> Task instructions:
A faithful copy is required. Print each line of the data exactly and omit the pictures.

> Recorded information:
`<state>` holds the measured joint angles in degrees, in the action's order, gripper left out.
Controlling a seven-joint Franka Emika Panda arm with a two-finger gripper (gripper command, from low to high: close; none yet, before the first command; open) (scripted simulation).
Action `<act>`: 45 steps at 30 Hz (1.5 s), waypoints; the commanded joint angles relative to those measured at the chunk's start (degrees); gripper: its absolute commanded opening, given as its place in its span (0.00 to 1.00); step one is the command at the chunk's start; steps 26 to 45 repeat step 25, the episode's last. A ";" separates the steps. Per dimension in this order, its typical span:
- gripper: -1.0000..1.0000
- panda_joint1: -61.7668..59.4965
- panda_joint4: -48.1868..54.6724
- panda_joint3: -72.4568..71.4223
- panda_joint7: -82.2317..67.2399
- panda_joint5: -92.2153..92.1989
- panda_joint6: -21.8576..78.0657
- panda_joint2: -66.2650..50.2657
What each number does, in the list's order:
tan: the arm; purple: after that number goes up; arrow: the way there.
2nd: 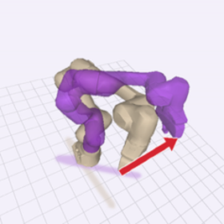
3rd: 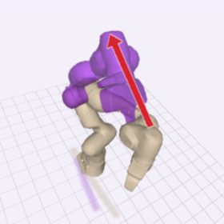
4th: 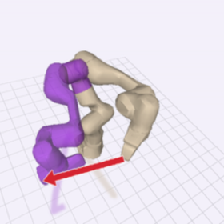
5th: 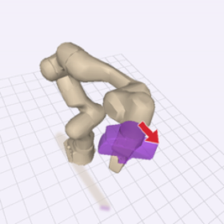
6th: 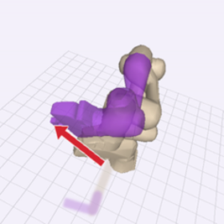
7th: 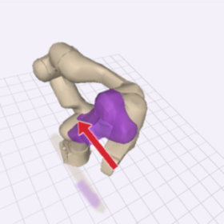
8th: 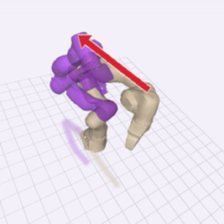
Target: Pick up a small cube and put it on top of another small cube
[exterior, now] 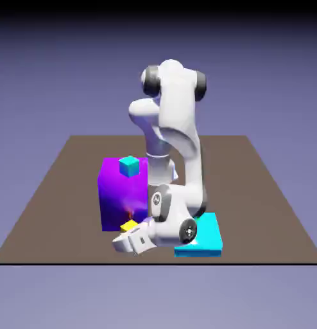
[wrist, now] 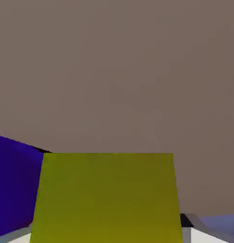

> Answer box:
`<state>` holds the measured joint angles in degrees, in the action's order, gripper left out.
Controlling a seven-joint Franka Emika Panda arm with a two-finger gripper (gripper command, from low to high: close; none yet, before the first command; open) (scripted simulation).
Action `<act>`: 45 steps at 30 Hz (1.5 s), waypoints; the commanded joint angles relative to those measured at the chunk's start (degrees); gripper: its absolute commanded opening, given as its place in its span (0.00 to 1.00); step one is the command at the chunk's start; steps 26 to 45 repeat step 25, the episode's last. A ";" separates the steps. Per dimension in this order, its typical span:
- gripper: -1.0000..1.0000
- panda_joint1: -61.7668..59.4965
- panda_joint4: -48.1868..54.6724
- panda_joint3: -72.4568..71.4223
- panda_joint7: -82.2317..67.2399
- panda_joint5: -92.2153..92.1989
- panda_joint6: -21.8576..78.0657
- panda_joint2: -66.2650..50.2657
What each number does, in the list's order:
tan: the arm; purple: after that number goes up; arrow: the way there.
2nd: 
3rd: 
4th: 
5th: 
6th: 
7th: 
8th: 
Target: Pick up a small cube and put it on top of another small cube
[exterior, now] 
[wrist, now] 

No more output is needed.